AEROS


AEROS is a room that floats, where thought is suspended and matter grows lighter. A blue volume, wrapped in threads of air, turning waiting into space and silence into form.


ARCHITECTURE x INTERIOR DESIGN | MARCH ‘25

Lorena Ceresoli — Art Director + Graphic Designer

  • AEROS comes from the Ancient Greek “ἀήρ” (aér), meaning air or breath.
    It carries an ethereal and symbolic charge: air is not only a physical element, but also a metaphor for the invisible, the intangible, and the weightless.
    The name suggests lightness, suspension, and liberation from gravity and material constraints.
    It also evokes a mythical dimension, something ancient and archetypal — as if the space belonged to a floating, otherworldly realm.
    AEROS is more than a name; it is a spatial concept that speaks of breath, stillness, and presence held in suspension.

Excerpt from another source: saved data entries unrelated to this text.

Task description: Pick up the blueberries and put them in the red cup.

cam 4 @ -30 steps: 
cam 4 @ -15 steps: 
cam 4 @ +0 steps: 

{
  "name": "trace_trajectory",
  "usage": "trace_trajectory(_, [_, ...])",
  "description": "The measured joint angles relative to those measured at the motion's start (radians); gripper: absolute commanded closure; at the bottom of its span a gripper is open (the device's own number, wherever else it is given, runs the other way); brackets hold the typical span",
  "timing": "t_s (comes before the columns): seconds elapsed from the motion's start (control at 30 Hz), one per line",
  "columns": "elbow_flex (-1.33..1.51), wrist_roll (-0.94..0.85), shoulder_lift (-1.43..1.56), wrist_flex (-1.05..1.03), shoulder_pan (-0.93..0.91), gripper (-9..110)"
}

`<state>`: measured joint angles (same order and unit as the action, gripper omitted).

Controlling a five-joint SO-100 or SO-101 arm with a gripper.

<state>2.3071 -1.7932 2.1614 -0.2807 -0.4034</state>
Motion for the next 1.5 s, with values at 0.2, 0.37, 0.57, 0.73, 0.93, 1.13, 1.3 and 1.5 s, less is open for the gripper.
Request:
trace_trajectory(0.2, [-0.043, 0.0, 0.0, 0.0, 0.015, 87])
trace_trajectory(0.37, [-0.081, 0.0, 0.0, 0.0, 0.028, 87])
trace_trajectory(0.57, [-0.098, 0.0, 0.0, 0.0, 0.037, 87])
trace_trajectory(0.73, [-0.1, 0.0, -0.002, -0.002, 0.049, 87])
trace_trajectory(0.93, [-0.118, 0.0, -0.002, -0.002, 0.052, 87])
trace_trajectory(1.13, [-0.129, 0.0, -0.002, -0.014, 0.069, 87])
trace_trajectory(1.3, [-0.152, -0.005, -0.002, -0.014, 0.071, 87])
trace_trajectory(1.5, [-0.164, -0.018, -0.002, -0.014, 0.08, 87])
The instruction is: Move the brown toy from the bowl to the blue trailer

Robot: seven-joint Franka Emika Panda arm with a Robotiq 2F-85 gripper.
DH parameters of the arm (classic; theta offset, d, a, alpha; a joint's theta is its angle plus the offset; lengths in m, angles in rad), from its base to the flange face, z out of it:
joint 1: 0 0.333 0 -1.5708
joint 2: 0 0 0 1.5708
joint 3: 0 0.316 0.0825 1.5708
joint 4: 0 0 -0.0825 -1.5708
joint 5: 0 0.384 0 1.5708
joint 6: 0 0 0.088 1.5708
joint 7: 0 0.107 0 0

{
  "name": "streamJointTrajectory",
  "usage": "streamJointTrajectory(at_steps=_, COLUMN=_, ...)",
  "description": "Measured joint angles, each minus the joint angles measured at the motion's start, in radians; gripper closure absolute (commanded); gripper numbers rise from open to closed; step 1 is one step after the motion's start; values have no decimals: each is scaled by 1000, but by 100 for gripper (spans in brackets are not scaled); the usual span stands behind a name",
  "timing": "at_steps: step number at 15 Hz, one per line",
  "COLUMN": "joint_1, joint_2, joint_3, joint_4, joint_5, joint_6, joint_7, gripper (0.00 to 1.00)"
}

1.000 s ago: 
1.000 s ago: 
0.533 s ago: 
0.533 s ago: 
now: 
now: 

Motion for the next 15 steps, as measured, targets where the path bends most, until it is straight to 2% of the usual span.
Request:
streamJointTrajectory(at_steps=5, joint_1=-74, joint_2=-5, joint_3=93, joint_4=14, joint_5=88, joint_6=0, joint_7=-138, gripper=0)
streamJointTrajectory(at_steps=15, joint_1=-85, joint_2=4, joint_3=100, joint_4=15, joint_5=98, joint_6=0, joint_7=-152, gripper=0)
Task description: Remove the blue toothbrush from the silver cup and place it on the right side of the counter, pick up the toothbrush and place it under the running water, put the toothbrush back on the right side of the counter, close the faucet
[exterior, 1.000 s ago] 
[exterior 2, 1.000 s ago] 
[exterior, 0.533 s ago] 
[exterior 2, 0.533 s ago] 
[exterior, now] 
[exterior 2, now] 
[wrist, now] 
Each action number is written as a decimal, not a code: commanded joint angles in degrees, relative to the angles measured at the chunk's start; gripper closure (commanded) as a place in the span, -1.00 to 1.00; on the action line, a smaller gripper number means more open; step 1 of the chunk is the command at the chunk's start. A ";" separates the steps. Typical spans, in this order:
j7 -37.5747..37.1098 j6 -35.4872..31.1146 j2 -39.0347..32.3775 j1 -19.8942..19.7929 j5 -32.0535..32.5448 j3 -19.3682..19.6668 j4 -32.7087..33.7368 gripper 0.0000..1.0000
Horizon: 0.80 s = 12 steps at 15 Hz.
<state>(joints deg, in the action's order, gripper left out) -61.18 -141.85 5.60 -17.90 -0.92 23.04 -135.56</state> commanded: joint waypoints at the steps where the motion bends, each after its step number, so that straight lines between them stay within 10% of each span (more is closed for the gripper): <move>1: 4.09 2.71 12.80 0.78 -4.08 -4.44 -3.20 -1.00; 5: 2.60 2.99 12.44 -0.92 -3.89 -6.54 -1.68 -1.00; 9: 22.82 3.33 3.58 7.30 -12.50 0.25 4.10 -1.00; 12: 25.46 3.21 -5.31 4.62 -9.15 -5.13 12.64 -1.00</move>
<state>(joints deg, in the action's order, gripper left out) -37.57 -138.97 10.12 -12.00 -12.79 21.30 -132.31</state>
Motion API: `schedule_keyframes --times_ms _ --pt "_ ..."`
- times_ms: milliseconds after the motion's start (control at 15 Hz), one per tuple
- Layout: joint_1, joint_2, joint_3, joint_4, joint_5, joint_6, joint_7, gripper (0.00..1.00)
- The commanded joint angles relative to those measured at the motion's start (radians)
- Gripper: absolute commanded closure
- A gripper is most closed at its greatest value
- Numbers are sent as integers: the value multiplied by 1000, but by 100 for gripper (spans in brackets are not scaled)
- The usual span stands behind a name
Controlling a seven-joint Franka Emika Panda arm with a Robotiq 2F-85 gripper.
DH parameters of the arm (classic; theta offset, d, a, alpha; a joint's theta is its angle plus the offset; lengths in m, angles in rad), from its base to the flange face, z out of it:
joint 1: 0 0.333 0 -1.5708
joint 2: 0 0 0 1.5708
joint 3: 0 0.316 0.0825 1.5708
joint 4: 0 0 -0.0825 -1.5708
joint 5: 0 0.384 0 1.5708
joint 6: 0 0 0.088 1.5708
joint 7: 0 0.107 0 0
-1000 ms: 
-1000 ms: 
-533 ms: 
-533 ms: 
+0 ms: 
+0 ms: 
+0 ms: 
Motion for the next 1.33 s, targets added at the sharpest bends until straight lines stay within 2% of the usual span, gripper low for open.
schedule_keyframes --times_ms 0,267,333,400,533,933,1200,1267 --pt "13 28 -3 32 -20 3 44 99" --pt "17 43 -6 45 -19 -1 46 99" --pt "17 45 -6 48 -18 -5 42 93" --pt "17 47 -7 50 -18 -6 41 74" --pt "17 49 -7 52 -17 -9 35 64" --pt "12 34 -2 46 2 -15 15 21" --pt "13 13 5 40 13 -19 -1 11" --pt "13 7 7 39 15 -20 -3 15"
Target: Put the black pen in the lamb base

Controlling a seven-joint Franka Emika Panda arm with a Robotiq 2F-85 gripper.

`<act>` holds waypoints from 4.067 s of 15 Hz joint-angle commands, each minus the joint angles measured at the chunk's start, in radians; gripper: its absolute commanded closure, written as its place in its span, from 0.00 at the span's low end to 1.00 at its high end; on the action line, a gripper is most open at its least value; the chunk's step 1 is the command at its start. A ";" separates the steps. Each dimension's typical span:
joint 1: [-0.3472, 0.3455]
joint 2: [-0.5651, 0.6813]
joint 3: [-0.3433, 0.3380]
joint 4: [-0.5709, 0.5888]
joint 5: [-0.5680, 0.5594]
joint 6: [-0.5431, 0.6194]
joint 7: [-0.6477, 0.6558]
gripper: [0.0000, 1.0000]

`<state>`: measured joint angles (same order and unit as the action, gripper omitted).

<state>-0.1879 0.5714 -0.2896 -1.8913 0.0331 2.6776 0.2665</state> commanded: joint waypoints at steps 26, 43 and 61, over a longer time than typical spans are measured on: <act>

  • AEROS is an ethereal microcosm, an interior environment suspended in space and time, where matter loses weight and thought rises. A floating room, fully wrapped in fine blue threads stretched through space like weaves of air, creates a volume that feels both light and protected. The color blue — a symbol of openness, spirituality, and lightness — dominates the scene, evoking the sky and the depth of breath.

    Suspension here becomes a metaphor for thought in balance, the interval between action and reflection, the time of pause. Like a visual haiku, the space invites silence and contemplation.

  • Threads trace invisible connections, tensions suspended between what is seen and what is felt. Blue becomes breath — a mental sky, the color of light thought. Suspension is not absence, but dense waiting; a threshold where thought sharpens. The room is a refuge for the soul, a boundary between the inner self and the elsewhere.

  • The suspended room is inspired by the philosophy of the inhabited void and the liminal — understood as the space between two states, two times, two thoughts. It draws from the Zen concept of Ma (間), the empty space that gives meaning to form, and from Gaston Bachelard’s idea that “the imagined house is one of the greatest powers of the soul.”

    Here, suspension becomes a poetic act: a release from material and mental gravity, a threshold that slows down time and sharpens perception.

  • From Toyo Ito’s ethereal transparency to Sou Fujimoto’s suspended, fragmented living spaces, architecture becomes air. Do Ho Suh wraps memory in fabric, while Ishigami builds like he’s sculpting with breath. Rachel Whiteread casts silence itself — voids turned solid, absence made form.

To inhabit is to feel. Space is a body that breathes.